> _SUPPLIED DATA_:
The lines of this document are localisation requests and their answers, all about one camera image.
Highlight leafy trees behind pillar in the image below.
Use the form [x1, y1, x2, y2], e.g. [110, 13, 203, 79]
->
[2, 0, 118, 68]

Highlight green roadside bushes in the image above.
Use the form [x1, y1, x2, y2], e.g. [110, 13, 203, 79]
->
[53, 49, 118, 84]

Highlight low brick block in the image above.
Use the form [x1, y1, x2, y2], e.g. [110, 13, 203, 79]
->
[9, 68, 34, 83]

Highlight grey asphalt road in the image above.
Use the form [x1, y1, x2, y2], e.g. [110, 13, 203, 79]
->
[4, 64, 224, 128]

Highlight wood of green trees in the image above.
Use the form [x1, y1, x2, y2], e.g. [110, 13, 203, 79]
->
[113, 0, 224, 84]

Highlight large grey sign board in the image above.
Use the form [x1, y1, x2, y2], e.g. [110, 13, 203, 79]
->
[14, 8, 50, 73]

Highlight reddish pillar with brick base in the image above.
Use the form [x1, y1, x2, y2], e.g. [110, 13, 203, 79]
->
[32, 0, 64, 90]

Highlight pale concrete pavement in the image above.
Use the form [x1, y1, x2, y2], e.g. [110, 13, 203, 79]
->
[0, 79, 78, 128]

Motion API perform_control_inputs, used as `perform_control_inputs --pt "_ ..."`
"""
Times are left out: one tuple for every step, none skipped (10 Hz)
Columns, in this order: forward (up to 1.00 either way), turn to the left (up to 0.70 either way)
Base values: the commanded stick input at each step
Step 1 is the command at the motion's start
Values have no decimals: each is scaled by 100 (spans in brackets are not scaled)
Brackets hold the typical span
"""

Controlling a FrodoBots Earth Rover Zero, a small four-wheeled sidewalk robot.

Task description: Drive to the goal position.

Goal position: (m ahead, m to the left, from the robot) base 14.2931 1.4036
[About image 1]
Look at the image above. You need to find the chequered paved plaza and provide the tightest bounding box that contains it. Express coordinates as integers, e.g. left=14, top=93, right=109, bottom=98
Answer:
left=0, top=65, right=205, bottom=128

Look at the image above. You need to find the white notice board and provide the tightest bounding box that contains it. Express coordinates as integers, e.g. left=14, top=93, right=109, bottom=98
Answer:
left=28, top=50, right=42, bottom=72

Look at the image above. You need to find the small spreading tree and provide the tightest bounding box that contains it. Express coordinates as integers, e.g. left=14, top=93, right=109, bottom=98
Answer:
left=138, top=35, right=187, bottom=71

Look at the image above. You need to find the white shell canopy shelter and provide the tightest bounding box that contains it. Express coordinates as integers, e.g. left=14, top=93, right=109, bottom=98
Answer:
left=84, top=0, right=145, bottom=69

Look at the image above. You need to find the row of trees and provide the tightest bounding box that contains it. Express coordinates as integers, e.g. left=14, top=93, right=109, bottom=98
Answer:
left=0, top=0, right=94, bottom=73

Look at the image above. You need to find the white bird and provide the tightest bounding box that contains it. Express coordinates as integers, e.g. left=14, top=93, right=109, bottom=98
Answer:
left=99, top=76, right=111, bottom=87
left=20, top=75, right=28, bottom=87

> _HOW TO COMPLETE THIS TASK_:
In the material above, show every line where the word "small" turns up.

> _RESPONSE BELOW_:
Controlling a FrodoBots Earth Rover Zero, a small four-wheeled sidewalk robot.
Look at the image above. You need to find the small spreading tree and provide the tightest bounding box that contains it. Express coordinates as integers, e.g. left=14, top=93, right=109, bottom=98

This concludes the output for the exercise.